The IRS will use a threshold of $50,000 of unpaid federal taxes. But
this $50,000 figure includes penalties and interest. And as everyone
knows, interest and penalties can add up fast. Notably, if you are contesting a
proposed tax bill administratively with the IRS or in court, that should not
count. That is not yet a tax debt.
There is also an
administrative exception, allowing the State Department to issue a
passport in an emergency or for humanitarian reasons. But how that will
work isn’t clear, nor is the amount of time it will take to get special
dispensation. You would still be able to travel if your tax debt is
being paid in a timely manner, as under a signed installment agreement.
Yet the dynamics are still
significant and could drastically alter how people interact with the IRS.
Moreover, these harsh rules are not limited to criminal tax cases. They
aren’t even limited to situations where the government thinks that you
are fleeing a tax debt. In fact, you could have your passport revoked merely
because you owe more than $50,000 and the IRS has filed a notice of lien.
A $50,000
tax debt is easy to amass today, especially considering interest and penalties.
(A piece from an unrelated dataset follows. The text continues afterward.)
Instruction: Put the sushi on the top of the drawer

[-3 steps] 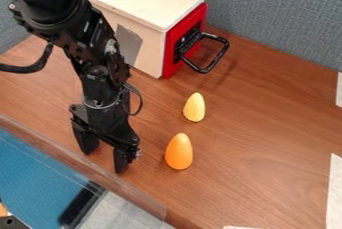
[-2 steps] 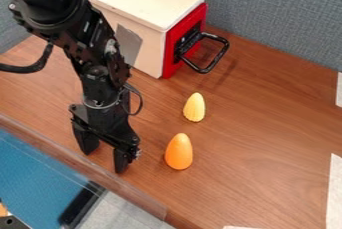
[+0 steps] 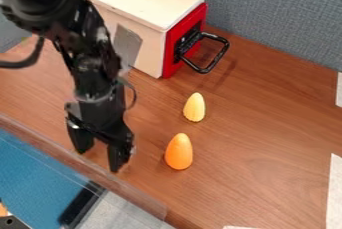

Moreover, the IRS files tax liens routinely. It’s the IRS way of putting
creditors on notice so the IRS eventually gets paid. In that sense,
the you-can’t-travel idea seems extreme. IRS tax liens cover all your
property, even acquired after the lien is filed. The courts use
liens to establish priority in bankruptcy proceedings and real estate
sales. The IRS can file a Notice of Federal Tax Lien after:
·
IRS
assesses the liability;
·
IRS
sends a Notice and Demand for Payment saying how much you owe; and
·
You
fail to fully pay within 10 days.
A
tax lien can also be filed by mistake. In most cases,
there’s no mistake and the IRS lien is valid. But occasionally, the person
might not actually owe the taxes and may just need to straighten out
a pile of paperwork. With all this in mind, if this becomes law, is it
subject to challenge? Is it constitutional? The right to travel is established,
both between states and internationally. And although some restrictions have
been upheld, it is not clear that this measure would pass the constitutional
test. Consider especially the roughly eight million Americans living
overseas, many of whom are already reeling from FATCA compliance problems.